Secure Impersonation with Datameer as Supergroup User

Prerequisites and Preparation

Before getting started with preparation, ensure that the Datameer application is configured with the appropriate authenticator to ensure that only valid HDFS users and groups exist in Datameer.

Authenticator integration

A key consideration for enabling the impersonation feature is that all users and groups available in Datameer must map directly to the HDFS user/group community. This is typically done by configuring Datameer to use an LDAP authenticator and employing group filtering to ensure that only valid HDFS groups are available within Datameer. See details on configuring the Datameer LDAP Authenticator.

Set up Authenticator First

For the best results, you should first configure the remote authenticator and then the import users to insure that the group filters are working properly.

Configure secure cluster mode

At this point, the Datameer installation should be configured to run in secure cluster mode. Please ensure that secure grid mode is configured and working before continuing.

Don't enable secure impersonation, yet!

HDFS group setup

It is recommended to create an HDFS group containing all Datameer users for a few reasons:

To avoid having to configure any directories to world writable.
To tightly control which users that the Datameer user can proxy.

This Datameer users group can be excluded from Datameer's LDAP authenticator if you don't want to expose it to end users.

Configuring Datameer as a super user and specifying allowed proxy users

Because secure impersonation in Datameer is based on native Hadoop instruments, the OS user which runs the Datameer application must be configured as both an HDFS superuser (member of the hdfs.supergroup) and allowed to proxy Datameer users from the Datameer machine.

Add a Datameer user to the HDFS supergroup

The HDFS supergroup is configured by default as {{supergroup}}, but is configured in hdfs-site.xml by the setting:

dfs.permissions.supergroup = supergroup

Once you have determined the supergroup, add the Datameer user to this group through your normal OS user management tools.

Configure proxy user

There are two configuration settings related to the proxy user capability that need to be set in core-site.xml on both the Namenode and on the JobTracker:

hadoop.proxyuser.<USERNAME>.groups
hadoop.proxyuser.<USERNAME>.hosts

For example, assuming the Datameer user is datameer and that a group exists called dasusers which contains all Datameer users, the groups setting are as follows:

hadoop.proxyuser.datameer.groups = dasusers

Next, assuming that the Datameer application is running on datameer.example.com then hosts are configured as:

hadoop.proxyuser.datameer.hosts = datameer.example.com

If using Cloudera Manager, update the safety valve on the Name Node, Secondary Name Node and the Job tracker. You might need to reset any override that is present for these settings to take effect.

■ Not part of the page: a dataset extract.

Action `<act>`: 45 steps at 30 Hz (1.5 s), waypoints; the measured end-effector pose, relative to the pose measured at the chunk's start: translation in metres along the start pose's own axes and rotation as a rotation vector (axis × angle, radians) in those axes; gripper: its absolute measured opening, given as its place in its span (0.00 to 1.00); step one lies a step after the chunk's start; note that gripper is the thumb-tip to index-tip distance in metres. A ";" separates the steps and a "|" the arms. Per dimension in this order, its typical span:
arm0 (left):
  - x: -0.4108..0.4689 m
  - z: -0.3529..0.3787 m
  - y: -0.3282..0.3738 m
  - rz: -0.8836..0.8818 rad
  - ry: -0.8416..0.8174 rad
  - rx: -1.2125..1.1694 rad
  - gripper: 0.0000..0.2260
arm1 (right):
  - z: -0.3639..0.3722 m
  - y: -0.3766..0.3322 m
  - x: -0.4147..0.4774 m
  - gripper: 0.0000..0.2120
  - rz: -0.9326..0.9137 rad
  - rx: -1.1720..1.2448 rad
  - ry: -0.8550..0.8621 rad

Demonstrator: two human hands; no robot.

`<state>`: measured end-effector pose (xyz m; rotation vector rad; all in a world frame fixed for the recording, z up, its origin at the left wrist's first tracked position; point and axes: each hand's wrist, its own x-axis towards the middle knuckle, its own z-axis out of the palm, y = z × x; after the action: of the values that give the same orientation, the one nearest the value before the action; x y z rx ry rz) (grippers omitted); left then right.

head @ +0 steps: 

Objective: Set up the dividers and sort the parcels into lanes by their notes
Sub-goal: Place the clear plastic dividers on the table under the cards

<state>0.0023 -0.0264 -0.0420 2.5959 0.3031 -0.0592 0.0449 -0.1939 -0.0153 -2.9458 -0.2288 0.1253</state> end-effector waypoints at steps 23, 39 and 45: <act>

If you are using a Kerberos-secured cluster with secure impersonation and HDFS transparent encryption, you also need to configure the proxy user for KMS.

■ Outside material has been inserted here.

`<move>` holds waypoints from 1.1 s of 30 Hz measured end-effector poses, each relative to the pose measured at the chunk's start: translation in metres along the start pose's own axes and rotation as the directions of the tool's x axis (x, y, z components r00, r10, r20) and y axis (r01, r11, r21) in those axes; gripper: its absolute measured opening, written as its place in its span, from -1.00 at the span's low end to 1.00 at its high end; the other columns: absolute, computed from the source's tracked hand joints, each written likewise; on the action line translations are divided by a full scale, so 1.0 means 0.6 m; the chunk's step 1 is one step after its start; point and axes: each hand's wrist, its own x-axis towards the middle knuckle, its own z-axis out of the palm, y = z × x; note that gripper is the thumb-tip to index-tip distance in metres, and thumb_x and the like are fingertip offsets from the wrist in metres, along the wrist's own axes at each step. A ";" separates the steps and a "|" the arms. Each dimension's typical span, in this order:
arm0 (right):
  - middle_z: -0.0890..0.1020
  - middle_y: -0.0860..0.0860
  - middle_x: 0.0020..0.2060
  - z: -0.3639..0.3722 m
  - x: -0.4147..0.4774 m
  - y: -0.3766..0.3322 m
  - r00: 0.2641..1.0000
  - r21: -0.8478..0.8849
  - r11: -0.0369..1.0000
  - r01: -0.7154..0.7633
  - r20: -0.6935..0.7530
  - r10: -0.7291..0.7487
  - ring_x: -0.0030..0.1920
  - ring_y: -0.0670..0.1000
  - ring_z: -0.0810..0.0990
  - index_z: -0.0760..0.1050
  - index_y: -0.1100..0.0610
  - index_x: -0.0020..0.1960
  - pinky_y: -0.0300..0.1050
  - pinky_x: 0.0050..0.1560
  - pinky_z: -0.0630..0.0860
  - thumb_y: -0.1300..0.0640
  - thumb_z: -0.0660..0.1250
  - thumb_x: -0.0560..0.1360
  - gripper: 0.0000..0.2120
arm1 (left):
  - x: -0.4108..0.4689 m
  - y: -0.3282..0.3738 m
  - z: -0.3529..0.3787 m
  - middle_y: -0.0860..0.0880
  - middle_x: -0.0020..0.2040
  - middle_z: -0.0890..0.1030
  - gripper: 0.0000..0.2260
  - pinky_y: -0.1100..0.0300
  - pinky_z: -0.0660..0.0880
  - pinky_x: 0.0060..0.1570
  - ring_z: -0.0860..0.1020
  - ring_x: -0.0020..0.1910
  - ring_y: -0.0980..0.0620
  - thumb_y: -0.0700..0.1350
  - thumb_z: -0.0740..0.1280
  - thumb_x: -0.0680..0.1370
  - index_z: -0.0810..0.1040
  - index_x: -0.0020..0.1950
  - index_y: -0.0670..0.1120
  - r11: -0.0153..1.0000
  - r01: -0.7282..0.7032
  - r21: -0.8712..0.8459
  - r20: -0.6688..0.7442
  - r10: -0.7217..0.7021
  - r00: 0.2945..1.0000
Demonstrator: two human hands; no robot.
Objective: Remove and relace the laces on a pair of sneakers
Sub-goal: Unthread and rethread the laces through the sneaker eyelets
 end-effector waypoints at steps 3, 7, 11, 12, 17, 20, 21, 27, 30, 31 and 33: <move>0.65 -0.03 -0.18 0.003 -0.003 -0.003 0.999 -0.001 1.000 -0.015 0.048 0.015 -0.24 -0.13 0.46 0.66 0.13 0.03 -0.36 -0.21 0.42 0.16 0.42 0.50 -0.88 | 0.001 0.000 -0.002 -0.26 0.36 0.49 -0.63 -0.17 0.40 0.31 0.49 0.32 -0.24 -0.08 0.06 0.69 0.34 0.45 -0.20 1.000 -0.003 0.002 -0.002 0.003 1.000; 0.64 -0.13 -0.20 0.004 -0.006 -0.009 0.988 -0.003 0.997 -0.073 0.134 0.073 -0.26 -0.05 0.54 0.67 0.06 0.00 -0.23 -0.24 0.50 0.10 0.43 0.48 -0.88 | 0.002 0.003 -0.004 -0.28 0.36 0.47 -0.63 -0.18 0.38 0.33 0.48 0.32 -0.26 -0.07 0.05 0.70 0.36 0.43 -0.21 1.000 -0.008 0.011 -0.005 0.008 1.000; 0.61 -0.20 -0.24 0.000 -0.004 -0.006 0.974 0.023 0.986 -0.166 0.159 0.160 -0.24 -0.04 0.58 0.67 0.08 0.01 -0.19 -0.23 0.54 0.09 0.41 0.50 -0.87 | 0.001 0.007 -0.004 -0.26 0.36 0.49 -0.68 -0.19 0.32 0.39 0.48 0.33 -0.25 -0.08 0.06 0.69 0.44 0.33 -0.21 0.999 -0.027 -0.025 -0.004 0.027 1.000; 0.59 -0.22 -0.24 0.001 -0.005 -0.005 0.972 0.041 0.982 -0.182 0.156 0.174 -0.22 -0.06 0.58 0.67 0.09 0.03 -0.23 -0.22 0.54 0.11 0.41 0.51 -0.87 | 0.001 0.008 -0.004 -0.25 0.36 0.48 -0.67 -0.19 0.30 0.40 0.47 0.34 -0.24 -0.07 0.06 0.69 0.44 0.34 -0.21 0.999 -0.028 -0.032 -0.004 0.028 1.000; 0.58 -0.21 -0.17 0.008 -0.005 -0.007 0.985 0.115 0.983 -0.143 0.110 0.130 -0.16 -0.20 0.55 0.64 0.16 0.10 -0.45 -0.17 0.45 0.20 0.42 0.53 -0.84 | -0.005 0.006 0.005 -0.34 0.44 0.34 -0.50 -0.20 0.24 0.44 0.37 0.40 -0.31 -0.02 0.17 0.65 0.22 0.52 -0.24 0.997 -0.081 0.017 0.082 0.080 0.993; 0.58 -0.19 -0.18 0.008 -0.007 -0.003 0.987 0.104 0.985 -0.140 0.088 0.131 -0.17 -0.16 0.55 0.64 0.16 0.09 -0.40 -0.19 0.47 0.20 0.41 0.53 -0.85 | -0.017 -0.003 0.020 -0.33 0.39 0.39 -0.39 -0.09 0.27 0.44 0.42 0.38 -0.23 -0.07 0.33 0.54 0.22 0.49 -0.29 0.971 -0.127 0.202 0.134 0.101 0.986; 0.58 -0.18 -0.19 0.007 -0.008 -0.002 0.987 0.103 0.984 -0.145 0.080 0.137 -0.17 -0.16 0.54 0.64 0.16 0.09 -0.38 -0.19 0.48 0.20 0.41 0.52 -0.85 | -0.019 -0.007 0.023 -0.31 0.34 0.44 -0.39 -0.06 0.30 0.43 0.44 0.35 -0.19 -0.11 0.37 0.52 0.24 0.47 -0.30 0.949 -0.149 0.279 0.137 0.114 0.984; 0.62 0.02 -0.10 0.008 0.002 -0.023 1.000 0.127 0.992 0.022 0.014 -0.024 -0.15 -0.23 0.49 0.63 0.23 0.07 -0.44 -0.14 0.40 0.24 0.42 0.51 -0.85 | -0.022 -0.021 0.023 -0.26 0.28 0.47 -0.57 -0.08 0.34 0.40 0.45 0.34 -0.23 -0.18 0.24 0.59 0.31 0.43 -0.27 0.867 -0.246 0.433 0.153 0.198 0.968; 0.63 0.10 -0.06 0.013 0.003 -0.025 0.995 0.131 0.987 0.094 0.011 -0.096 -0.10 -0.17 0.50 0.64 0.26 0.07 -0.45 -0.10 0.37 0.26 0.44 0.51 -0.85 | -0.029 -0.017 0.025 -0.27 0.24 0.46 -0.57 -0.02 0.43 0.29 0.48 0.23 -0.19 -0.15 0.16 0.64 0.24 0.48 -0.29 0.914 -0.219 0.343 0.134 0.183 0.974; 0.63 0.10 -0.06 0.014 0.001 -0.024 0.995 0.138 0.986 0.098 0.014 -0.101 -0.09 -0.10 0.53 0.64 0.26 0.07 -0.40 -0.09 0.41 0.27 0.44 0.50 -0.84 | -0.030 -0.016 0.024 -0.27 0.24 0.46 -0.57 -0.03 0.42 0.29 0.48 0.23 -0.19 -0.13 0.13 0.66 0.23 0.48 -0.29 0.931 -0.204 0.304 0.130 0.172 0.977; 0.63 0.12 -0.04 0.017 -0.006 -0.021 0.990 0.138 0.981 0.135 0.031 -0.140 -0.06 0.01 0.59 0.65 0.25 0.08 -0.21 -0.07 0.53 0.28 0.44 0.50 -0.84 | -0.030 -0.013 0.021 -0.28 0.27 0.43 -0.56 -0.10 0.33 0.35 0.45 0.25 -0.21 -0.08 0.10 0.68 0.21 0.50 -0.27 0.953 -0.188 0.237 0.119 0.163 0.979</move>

Preparing the Datameer application

Before finally enabling secure impersonation, you must prepare the Datameer application and HDFS by following the instructions here. When that task is complete, you can continue with enabling the feature.

Enabling Secure Impersonation

To enable secure impersonation, navigate to the secure grid mode settings and select Enable Impersonation:

After enabling secure impersonation, there is a message about cluster validation. In order to ensure best operation, Datameer can run a validation job to ensure that the cluster adheres to certain configuration guidelines. To run the set of assertions associated with secure impersonation, click Run Tests.

Workbook being shared with multiple groups

If you have concurrent modifications on permissions of a job configuration (e.g., workbook), they might be be incorrectly set in the database to be shared for both separate groups. This isn't allowed in cluster mode and the job can't run.

A solution to this problem is to run the following commands for your database:

To enable a constraint for a single group permission:

mysql -u dap -p dap < bin/create-single-group-permission-constraint.sql

The script can be executed without a shutdown of Datameer.
When trying to add more than one permission group to a file, a browser exception is given.
Only one group is allowed to be added for the file.

To disable the secured permission group check constraint:

mysql -u dap -p dap < bin/remove-single-group-permission-constraint.sql

The script can be executed without a shutdown of Datameer.
Use this script when it must again be possible to add more than one permission group to a file in the database.

Kerberos principal name rules

Depending on your naming conventions for Kerberos principal names you might need to override the 'hadoop.security.auth_to_local' property. In fact, you might have already overridden this on the cluster. Datameer needs the rules from this property in the custom properties section of the cluster configuration. The custom property section doesn't support property values across multiple lines, so the rules should be separated by a single space. As an example, the following can be useful when not all of the principals are from the default domain:

hadoop.security.auth_to_local=RULE:[1:$1](.*) RULE:[2:$1](.*) DEFAULT

You can find more information about the mapping Kerberos principals to user names in the following book:

Hadoop Security, 1st Ed. by Ben Spivey and Joey Echeverria, Ch. 5: Identiy and Authentication - Mapping Kerberos Principals to Usernames, p. 68 ff.

If you need to see how your AD/LDAP user names are submitted to the cluster after the rules are applied when secure impersonation is implemented you can add additional logging.

Expected impersonation behaviors

Refer to the following table to understand how secure impersonation affects the ownership of import jobs, file uploads, data links, workbooks, and export jobs. Note that the group permissions apply to the artifact, not the folders the artifacts are in.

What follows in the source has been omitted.